▸ Work task:
Word for word, retype every line of the data.

▸ Data:
**********
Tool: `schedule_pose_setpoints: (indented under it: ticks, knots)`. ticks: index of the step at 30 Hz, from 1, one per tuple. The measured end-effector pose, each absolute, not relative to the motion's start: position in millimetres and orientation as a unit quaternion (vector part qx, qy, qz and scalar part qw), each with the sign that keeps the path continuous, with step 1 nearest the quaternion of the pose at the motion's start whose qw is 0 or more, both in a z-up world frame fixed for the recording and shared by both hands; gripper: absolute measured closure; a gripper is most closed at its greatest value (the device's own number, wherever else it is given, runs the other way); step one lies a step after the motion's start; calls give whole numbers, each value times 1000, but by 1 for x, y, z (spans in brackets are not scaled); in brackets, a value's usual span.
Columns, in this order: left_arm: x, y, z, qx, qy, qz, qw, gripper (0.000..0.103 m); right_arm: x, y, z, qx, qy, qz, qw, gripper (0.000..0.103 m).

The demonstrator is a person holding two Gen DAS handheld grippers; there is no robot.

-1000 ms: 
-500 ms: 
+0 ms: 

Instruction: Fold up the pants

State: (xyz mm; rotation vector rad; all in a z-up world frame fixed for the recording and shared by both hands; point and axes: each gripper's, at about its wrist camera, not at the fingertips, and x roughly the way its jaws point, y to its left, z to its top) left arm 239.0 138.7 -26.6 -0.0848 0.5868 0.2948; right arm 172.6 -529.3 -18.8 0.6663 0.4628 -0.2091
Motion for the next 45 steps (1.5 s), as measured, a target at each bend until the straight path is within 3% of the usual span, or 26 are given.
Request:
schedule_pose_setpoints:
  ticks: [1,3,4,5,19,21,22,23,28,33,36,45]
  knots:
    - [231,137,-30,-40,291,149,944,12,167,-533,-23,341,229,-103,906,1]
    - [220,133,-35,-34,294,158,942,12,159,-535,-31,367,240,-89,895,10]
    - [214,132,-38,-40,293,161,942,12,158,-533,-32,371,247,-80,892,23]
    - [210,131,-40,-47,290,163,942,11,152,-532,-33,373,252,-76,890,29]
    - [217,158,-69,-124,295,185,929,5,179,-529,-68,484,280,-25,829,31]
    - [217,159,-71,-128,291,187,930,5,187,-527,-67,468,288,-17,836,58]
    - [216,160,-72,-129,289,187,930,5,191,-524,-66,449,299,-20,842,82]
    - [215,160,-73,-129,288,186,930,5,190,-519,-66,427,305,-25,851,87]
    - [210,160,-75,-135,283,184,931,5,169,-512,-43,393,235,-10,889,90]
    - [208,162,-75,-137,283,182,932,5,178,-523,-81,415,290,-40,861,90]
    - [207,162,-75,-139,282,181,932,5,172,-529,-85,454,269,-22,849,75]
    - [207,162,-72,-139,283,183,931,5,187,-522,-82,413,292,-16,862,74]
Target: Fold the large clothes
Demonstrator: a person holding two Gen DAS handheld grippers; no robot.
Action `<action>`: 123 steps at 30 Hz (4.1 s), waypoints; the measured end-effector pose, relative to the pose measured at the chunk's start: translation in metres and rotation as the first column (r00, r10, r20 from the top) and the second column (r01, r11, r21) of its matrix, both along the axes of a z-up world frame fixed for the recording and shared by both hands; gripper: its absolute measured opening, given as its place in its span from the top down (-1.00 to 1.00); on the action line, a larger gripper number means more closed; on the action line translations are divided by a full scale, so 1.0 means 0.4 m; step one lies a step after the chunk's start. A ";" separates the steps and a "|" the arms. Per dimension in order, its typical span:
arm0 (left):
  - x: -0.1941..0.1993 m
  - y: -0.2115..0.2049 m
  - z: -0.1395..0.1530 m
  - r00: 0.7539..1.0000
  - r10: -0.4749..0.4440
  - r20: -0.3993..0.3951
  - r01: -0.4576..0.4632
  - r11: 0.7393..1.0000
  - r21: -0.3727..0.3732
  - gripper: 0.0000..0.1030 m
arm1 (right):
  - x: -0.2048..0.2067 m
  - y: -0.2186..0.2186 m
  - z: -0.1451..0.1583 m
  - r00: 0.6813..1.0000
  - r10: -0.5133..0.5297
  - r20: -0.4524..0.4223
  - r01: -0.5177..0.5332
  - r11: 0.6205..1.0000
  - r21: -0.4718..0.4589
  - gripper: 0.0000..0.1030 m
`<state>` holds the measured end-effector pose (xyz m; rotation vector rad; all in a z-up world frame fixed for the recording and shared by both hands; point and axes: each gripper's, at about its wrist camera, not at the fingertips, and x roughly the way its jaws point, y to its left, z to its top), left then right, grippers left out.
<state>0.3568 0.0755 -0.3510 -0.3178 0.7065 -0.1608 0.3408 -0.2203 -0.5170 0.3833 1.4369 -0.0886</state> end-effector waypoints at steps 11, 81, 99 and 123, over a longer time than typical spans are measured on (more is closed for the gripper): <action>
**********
▸ Written answer:
Tool: `schedule_pose_setpoints: (indented under it: ticks, knots)`. ticks: index of the step at 30 Hz, from 1, one per tuple. The measured end-effector pose, each absolute, not relative to the motion's start: position in millimetres and orientation as a unit quaternion (vector part qx, qy, qz and scalar part qw), each with the sign that keeps the path continuous, with step 1 nearest the quaternion of the pose at the motion's start whose qw is 0 or more, both in a z-up world frame fixed for the recording and shared by both hands; gripper: absolute measured closure; a gripper is most closed at its greatest value (the device's own number, wherever else it is given, runs the other way); step one lies a step after the motion's start; calls give whole numbers, each value times 1000, but by 1 for x, y, z (spans in brackets are not scaled); in brackets, a value's usual span.
Columns, in this order: left_arm: x, y, z, qx, qy, qz, qw, gripper (0.000..0.103 m); right_arm: x, y, z, qx, qy, qz, qw, gripper (0.000..0.103 m).

The demonstrator is a person holding two Gen DAS handheld grippers; there is no robot.

-1000 ms: 
-500 ms: 
+0 ms: 

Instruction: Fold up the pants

State: (xyz mm; rotation vector rad; all in a z-up world frame fixed for the recording and shared by both hands; point and axes: each gripper's, at about its wrist camera, not at the fingertips, and x roughly the way its jaws point, y to its left, z to its top) left arm 239.0 138.7 -26.6 -0.0848 0.5868 0.2948; right arm 172.6 -529.3 -18.8 0.6663 0.4628 -0.2091
Motion for the next 45 steps (1.5 s), as measured, a target at each bend until the straight path is within 3% of the usual span, or 26 are given.
Request:
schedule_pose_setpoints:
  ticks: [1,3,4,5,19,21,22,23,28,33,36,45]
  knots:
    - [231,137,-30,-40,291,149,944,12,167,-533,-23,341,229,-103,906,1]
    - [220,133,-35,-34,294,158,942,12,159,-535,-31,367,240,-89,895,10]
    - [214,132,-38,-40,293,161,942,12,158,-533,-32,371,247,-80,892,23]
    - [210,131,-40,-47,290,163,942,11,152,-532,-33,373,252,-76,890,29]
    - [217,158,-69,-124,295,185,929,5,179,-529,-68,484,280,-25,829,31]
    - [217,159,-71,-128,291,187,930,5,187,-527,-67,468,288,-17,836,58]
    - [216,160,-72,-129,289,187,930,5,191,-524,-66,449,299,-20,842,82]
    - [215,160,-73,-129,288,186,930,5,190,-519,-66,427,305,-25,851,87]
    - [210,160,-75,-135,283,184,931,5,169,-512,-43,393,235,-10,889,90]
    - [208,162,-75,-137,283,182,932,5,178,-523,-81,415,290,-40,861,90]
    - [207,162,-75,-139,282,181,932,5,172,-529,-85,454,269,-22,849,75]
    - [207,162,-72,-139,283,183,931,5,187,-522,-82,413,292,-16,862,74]
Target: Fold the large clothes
Demonstrator: a person holding two Gen DAS handheld grippers; no robot.
Action `<action>`: 123 steps at 30 Hz (4.1 s), waypoints; the measured end-effector pose, relative to the pose measured at the chunk's start: translation in metres and rotation as the first column (r00, r10, r20 from the top) and the second column (r01, r11, r21) of its matrix, both along the axes of a z-up world frame fixed for the recording and shared by both hands; gripper: its absolute measured opening, given as its place in its span from the top down (-1.00 to 1.00); on the action line, a larger gripper number means more closed; on the action line translations are divided by a full scale, so 1.0 means 0.4 m; step one lies a step after the chunk's start. A ";" separates the steps and a "|" the arms. Per dimension in order, its typical span:
arm0 (left):
  - x: -0.1941..0.1993 m
  - y: -0.2115..0.2049 m
  - z: -0.1395..0.1530 m
  - r00: 0.7539..1.0000
  - r10: -0.4749..0.4440
  - r20: -0.3993..0.3951
  - r01: -0.4576..0.4632
  - r11: 0.7393..1.0000
  - r21: -0.3727..0.3732
  - gripper: 0.0000..0.1030 m
arm1 (right):
  - x: -0.2048..0.2067 m
  - y: -0.2186..0.2186 m
  - z: -0.1451..0.1583 m
  - r00: 0.6813..1.0000
  - r10: -0.5133..0.5297
  - r20: -0.4524..0.4223
  - r01: -0.5177..0.5332
  - r11: 0.6205..1.0000
  - r21: -0.4718..0.4589
  - gripper: 0.0000..0.1030 m
`<state>` holds the measured end-effector pose (xyz m; rotation vector rad; all in a z-up world frame fixed for the recording and shared by both hands; point and axes: each gripper's, at about its wrist camera, not at the fingertips, and x roughly the way its jaws point, y to its left, z to its top), left then right, grippers left out.
<state>0.3568 0.0755 -0.3510 -0.3178 0.7065 -0.1608 0.3408 -0.2203 -0.5170 0.3833 1.4369 -0.0886</state> end-effector waypoints at steps 11, 81, 99 and 123, over a longer time than typical spans are measured on (more is closed for the gripper): <action>

This exercise has been completed.